Their fourth line as currently constructed consists of Tomas Nosek, Pierre-Edouard Bellemare and William Carrier, two of whom entered the season with just 58 NHL games combined. Throughout the regular season, this trio had an exact 50% Corsi For percentage (CF%) at 5-on-5. That’s average for the league, elite for a fourth line.

In Game 1 of the Knights’ playoff run, however, these three took things to a new level. They posted an incredible 78.6 CF% in that contest, including an 87.5% mark when stacked up against Anze Kopitar, the Los Angeles Kings superstar pivot.

If that weren’t enough, this line was also on ice for the lone goal of Game 1, a Shea Theodore long-range wrister that saw Nosek grab the primary assist and Bellemare create some havoc in front.

Carrier’s tenacity in particular was on full display in that one, as he threw 10 hits in 8:49 of ice-time. The 23-year-old also irked Drew Doughty to the point that the Kings blue liner took out his frustrations on Carrier in the third period with a head hit that would draw a one-game suspension.

The thing about Carrier is that he serves the role that many people believe Ryan Reaves does. He throws hard hits, he’s willing to fight, but unlike Reaves, he is a net positive for the team. Finishing woes are what they are — that 1.9 shooting percentage is not pretty — but Carrier clearly gets to the right areas, as evidenced by his team-high 0.95 expected goals per 60 minutes at 5-on-5 (19th league-wide).

He also strikes that tricky balance of being outrageously physical while staying out of the penalty box (19 minutes all season, 0 in two playoff games). Whereas Reaves took 10 more minor penalties than he drew, Carrier drew 10 more than he took this year. That’s a net of 40 more minutes of power play time that Carrier gives you over Reaves.

Even beyond Carrier, this fourth line is rather incredible when it comes to avoiding the sin bin. Nosek and Bellemare combined for just 28 penalty minutes all year long. By contrast, Reaves alone had over three times that (inclusive of his time in Pittsburgh).

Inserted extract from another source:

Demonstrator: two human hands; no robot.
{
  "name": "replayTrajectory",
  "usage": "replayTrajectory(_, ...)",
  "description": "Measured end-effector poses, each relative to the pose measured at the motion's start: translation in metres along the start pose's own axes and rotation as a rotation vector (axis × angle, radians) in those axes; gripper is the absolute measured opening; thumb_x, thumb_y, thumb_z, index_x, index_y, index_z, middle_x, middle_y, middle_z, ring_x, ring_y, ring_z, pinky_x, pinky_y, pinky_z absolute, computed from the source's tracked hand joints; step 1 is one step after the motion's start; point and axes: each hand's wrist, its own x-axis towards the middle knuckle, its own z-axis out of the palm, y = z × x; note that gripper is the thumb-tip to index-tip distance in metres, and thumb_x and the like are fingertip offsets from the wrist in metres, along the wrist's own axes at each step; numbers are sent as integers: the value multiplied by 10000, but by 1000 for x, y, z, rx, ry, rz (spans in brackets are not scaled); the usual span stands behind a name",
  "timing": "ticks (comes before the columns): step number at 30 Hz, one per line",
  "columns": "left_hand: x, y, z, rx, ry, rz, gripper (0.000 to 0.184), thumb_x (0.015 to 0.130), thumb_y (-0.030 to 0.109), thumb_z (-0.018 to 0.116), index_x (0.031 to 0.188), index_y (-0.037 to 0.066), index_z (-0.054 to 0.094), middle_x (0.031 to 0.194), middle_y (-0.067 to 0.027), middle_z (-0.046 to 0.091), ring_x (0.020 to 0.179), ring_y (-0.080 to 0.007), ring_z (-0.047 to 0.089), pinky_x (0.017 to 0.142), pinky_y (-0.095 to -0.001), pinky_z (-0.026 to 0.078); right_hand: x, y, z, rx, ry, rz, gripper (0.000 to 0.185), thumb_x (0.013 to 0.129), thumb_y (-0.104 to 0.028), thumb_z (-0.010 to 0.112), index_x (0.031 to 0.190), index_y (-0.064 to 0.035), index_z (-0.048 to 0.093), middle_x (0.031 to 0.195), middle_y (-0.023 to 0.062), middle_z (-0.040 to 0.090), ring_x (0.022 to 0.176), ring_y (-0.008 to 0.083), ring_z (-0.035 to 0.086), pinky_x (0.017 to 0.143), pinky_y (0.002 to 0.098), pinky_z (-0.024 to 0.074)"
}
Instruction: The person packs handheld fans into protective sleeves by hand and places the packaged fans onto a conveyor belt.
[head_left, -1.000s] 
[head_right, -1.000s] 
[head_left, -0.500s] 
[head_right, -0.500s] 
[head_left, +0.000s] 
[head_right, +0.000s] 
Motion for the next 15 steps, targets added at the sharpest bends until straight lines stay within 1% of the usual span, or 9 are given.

Game 2 was admittedly a bit different. This line was outshot 14-7, but lest you think they were one-game wonders, let’s jump inside the numbers a bit more. While yes, the Corsi paints an unflattering picture, a look at scoring chances reveals a much more even matchup. In fact, the Vegas fourth line won that battle, 6-5. This line helped keep Los Angeles from taking low-danger shots, and were integral in the Kings having a historically poor offensive showing (just 1.62 expected goals-for in nearly 100 minutes of hockey).

How the rest of this series shakes out for the hard-nosed triumvirate is unclear, but what is nearly crystal is the fact that head coach Gerard Gallant has the utmost faith in this group. You don’t put many fourth lines out there against the likes of Kopitar, after all. Such a move allows Vegas’ more skilled lines to match up against weaker opposition, increasing the likelihood of scoring (which, in this series, is at a premium).

One question looms large over this roster though: the impending return of David Perron. With him back, one of the forwards has to drop from the lineup. Will it be one of the current so-so performing third line players (Cody Eakin, Ryan Carpenter and Tomas Tatar) or will Gallant decide to split up his fourth line? Too many quality forwards is a good problem to have — especially when you can put Perron in your lineup — but could this move disturb the balance of a team that has taken the first two games of this series?

We shall see.

Statistics from Corsica, Natural Stat Trick and Hockey-Reference.